The Shire of Woorayl was a local government area in Australia. It was located about 130 km southeast of Melbourne, the state capital of Victoria, Australia. The shire covered an area of 1245.79 km2, and existed from 1888 until 1994.

==History==

Initially part of the Shire of Narracan, Woorayl was first incorporated as a shire on 25 May 1888. It annexed the South Riding of the Shire of Alberton on 14 March 1890, and the Mirboo Riding of the Shire of Traralgon on 1 May 1891. Over the next 20 years, various boundary changes occurred between Woorayl, Korumburra, Narracan, and South Gippsland.
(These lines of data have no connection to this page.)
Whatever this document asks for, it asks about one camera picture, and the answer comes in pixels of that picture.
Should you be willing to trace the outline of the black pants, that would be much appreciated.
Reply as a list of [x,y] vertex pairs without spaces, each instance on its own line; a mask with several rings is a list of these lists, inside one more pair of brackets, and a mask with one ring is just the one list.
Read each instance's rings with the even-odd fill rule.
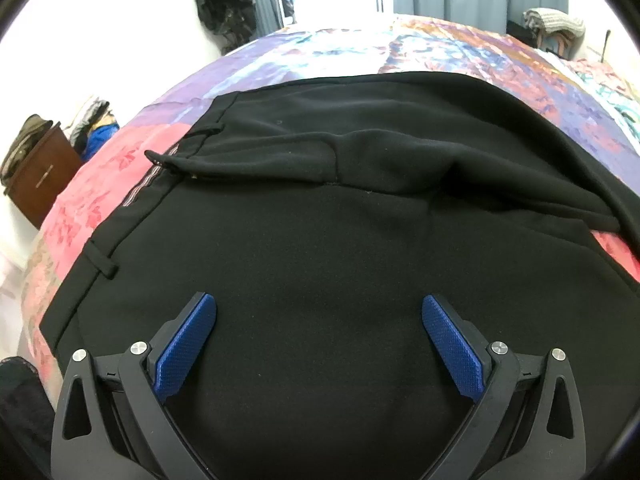
[[443,296],[488,340],[560,348],[579,479],[639,474],[639,199],[491,84],[412,73],[213,100],[88,238],[41,323],[73,353],[150,340],[198,292],[215,326],[166,403],[211,479],[427,479],[472,408],[428,338]]

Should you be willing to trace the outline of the brown wooden cabinet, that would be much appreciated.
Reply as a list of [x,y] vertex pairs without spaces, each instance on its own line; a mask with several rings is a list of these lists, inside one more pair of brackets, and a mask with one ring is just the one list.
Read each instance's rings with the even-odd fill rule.
[[36,229],[70,184],[82,161],[60,124],[54,124],[18,165],[6,186],[12,204]]

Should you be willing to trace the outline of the pile of colourful clothes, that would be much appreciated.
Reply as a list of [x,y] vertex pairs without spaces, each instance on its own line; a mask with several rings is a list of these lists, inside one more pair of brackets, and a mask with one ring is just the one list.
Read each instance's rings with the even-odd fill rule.
[[96,99],[73,124],[68,138],[81,161],[88,162],[118,130],[119,123],[113,115],[111,103]]

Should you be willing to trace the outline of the olive bag on cabinet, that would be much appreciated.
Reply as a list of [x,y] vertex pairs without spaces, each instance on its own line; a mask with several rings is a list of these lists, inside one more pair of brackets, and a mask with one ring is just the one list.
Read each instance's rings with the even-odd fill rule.
[[17,167],[36,146],[42,137],[52,128],[53,122],[42,119],[38,114],[32,114],[22,125],[22,128],[1,164],[1,184],[7,186],[15,174]]

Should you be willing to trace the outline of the colourful satin quilt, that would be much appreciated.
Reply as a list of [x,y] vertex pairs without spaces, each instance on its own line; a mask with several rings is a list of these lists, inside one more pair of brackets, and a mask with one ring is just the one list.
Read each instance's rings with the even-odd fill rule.
[[216,96],[289,80],[434,70],[512,93],[623,181],[639,185],[639,143],[573,67],[511,36],[436,18],[392,15],[352,28],[291,26],[218,58],[146,106],[58,194],[30,256],[22,313],[32,362],[50,400],[62,376],[40,322],[94,229],[155,177],[146,151],[171,148]]

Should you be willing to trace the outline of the teal floral pillow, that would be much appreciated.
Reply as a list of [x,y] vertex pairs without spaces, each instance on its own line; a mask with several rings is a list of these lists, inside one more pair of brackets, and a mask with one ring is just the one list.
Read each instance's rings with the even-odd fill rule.
[[601,84],[598,90],[600,96],[610,104],[617,113],[624,118],[632,134],[639,137],[639,103],[628,98],[623,93]]

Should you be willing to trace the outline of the grey folded blanket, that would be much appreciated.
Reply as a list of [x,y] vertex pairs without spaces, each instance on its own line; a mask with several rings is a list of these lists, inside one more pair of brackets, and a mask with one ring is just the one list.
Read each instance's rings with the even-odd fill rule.
[[531,8],[523,13],[525,27],[535,36],[536,48],[570,60],[582,46],[586,26],[568,14],[550,8]]

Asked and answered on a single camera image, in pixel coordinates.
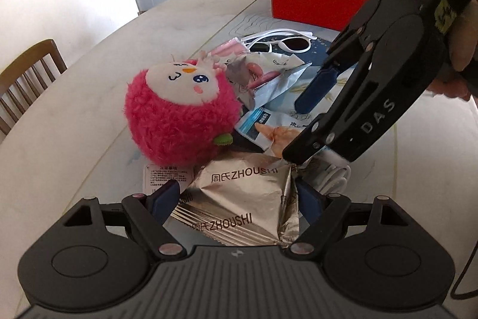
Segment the person's hand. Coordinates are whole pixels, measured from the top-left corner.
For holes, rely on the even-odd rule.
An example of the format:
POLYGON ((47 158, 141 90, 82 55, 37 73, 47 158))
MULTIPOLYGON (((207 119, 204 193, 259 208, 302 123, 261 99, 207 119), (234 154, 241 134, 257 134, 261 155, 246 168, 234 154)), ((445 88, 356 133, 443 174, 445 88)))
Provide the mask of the person's hand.
MULTIPOLYGON (((463 71, 477 49, 477 0, 471 0, 451 26, 449 34, 449 55, 451 65, 456 72, 463 71)), ((472 94, 467 83, 460 77, 448 82, 435 79, 427 88, 435 95, 448 98, 460 98, 469 101, 472 94)))

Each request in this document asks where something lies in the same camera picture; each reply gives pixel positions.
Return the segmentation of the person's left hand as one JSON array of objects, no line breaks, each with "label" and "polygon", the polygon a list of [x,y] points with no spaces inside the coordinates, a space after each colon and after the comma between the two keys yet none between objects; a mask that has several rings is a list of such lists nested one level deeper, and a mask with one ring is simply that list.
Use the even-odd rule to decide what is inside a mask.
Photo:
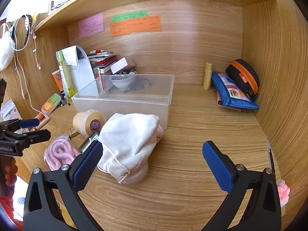
[{"label": "person's left hand", "polygon": [[16,183],[17,180],[17,171],[18,166],[16,165],[16,160],[12,157],[12,159],[7,163],[5,166],[5,179],[6,179],[6,185],[8,187],[13,186]]}]

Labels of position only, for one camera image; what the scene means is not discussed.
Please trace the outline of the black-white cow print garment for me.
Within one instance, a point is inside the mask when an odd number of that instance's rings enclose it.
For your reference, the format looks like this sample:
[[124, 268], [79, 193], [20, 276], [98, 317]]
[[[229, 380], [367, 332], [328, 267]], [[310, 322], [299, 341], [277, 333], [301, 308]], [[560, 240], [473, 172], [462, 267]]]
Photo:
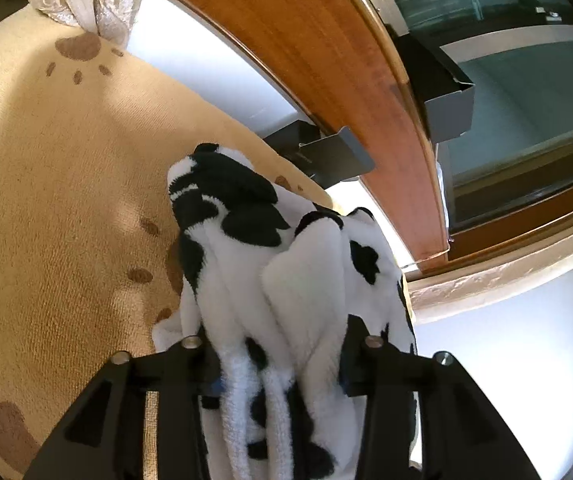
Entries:
[[406, 281], [372, 212], [317, 205], [200, 144], [167, 174], [179, 309], [157, 350], [204, 332], [224, 391], [202, 402], [215, 479], [336, 479], [356, 467], [365, 404], [340, 384], [351, 316], [415, 352]]

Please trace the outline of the beige curtain right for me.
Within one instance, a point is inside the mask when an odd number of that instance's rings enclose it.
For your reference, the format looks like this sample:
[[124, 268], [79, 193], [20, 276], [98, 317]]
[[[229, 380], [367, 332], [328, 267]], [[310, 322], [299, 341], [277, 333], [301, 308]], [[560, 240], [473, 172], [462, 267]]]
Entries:
[[573, 226], [529, 246], [408, 284], [413, 322], [427, 324], [498, 304], [573, 270]]

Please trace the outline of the yellow paw print blanket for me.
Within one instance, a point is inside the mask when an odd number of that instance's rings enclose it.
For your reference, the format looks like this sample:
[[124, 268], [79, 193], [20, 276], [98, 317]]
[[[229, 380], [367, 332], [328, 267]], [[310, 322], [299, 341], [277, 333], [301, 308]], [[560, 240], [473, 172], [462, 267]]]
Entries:
[[0, 476], [24, 476], [96, 370], [153, 351], [179, 304], [167, 171], [203, 142], [321, 205], [257, 134], [97, 36], [24, 8], [0, 23]]

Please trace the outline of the black box below sill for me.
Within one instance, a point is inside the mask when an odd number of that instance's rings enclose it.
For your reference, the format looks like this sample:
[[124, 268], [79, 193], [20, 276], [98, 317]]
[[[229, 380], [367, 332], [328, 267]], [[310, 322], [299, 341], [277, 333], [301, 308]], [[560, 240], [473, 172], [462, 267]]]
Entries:
[[349, 127], [325, 136], [317, 126], [296, 120], [264, 141], [320, 188], [355, 180], [375, 169], [375, 161]]

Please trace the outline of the black box on sill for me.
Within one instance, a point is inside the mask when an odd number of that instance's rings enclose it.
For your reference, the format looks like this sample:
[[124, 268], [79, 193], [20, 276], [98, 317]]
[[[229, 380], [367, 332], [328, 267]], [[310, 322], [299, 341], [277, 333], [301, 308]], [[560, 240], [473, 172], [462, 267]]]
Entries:
[[433, 144], [459, 138], [472, 127], [475, 84], [439, 47], [413, 34], [393, 39]]
On 2 December 1994, the Shire of Woorayl was abolished, and along with the Shires of Mirboo, South Gippsland and parts of the Shire of Korumburra, was merged into the new Shire of South Gippsland. The area around Inverloch was transferred into the newly created Shire of Bass Coast.

==Wards==

Woorayl was divided into four ridings in May 1975, each of which elected three councillors:
- North Riding
- Central Riding
- West Riding
- South Riding

==Towns and localities==

- Dumbalk
- Hallston
- Inverloch
- Koonwarra
- Leongatha*
- Leongatha South
- Meeniyan
- Mount Eccles
- Nerrena
- Ruby
- Tarwin Lower
- Venus Bay

- Council seat.

==Population==

| Year | Population |
|---|---|
| 1954 | 7,046 |
| 1958 | 7,820* |
| 1961 | 8,784 |
| 1966 | 8,922 |
| 1971 | 9,145 |
| 1976 | 9,525 |
| 1981 | 9,854 |
| 1986 | 10,644 |
| 1991 | 11,003 |

- Estimate in the 1958 Victorian Year Book.